Train Wreck of East End

  • Steve Broadbelt
  • November 01st 2019
Train Wreck of East End

Dive shop owner Steve Broadbelt thought he had seen it all. That was until he stumbled across a train wreck in the shallow waters off East End in Grand Cayman. Partially buried in rubble and encrusted in coral growth, a collection of wheelsets for old-fashioned train carriages may have lay, hidden in plain sight, for more than a century.
 

Broadbelt, co-owner of the Ocean Frontiers dive shop in East End, stumbled across the wreckage on 22nd July 2019,  while doing maintenance work on the shop’s underwater webcams. “We were diving close to the south channel and I just spotted the outline of something unusual in the distance. It looked man made,” he said. When he and colleague Blair Lavelle who were using underwater dive scooters, took a closer look, they found multiple sets of axles and wheels.
 

“We must have gone past it every day without ever knowing it was there,” he said.
 

He said it was probably too shallow to be a dive site but will make an interesting stop for snorkelling between dives.
 

Now he is working with the Cayman Islands National Museum to determine the origin of the mysterious find.

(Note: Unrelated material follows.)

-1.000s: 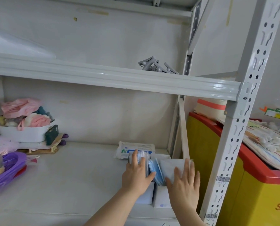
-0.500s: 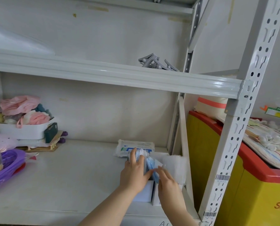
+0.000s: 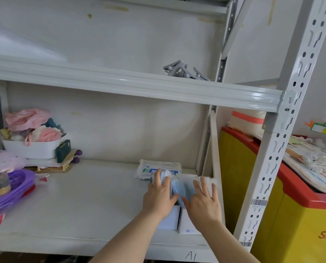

Initial inquiries revealed no known record of a ship carrying train stock going down in waters off East End.  Broadbelt has surveyed the site on several occasions since making the discovery and has sent images and measurements to the director of the national museum. 
 

Peggy Leshikar-Denton, the director of the museum and a specialist in underwater archaeology, said the site would be protected under the Abandoned Wreck Law and could eventually become part of the Maritime Heritage Trail. She said an initial theory dated the wheel sets to the 19th century.  “I believe the cart wheels and axles may be related to the phosphate mining era of the late 1800s. We had tracks and phosphate cars and carts at several locations on Grand Cayman and also on Little Cayman,” she said.
 

Broadbelt said there were 13 wheelsets at the site, and speculates they were most likely cargo on a ship bound for Little Cayman or Jamaica.  Historians believe the discovery of old-fashioned train wheel-sets in shallow water off East End may be linked to the bygone era of phosphate mining in the Cayman Islands.
 

Caribbean historian Christopher Williams said the discovery, which is close to Cayman’s oldest settlement, Old Isaac’s, was a fascinating find.  He said the artefacts were probably jettisoned cargo. “Perhaps Caymanian wreckers had been in the process of salvaging what was salvageable from a wrecked merchant ship sometime in the 19th century on its way to Jamaica, and this particular load got away from them,” he said.  He added that any theory was speculative at this stage, and it was vital to get the artefacts dated and identified to compare them with what was used in Cayman and Jamaica at the time.
 

Broadbelt is continuing to conduct surveys of the site to take measurements of the wheels and axles to provide the museum with more information to trace the origin of the find.
 

The wreck site is in shallow water, close to the Old Isaac’s dive site, which is a regular stopping point for charters and lies on the south-east corner of Grand Cayman, less than a mile from Ocean Frontiers’ dock.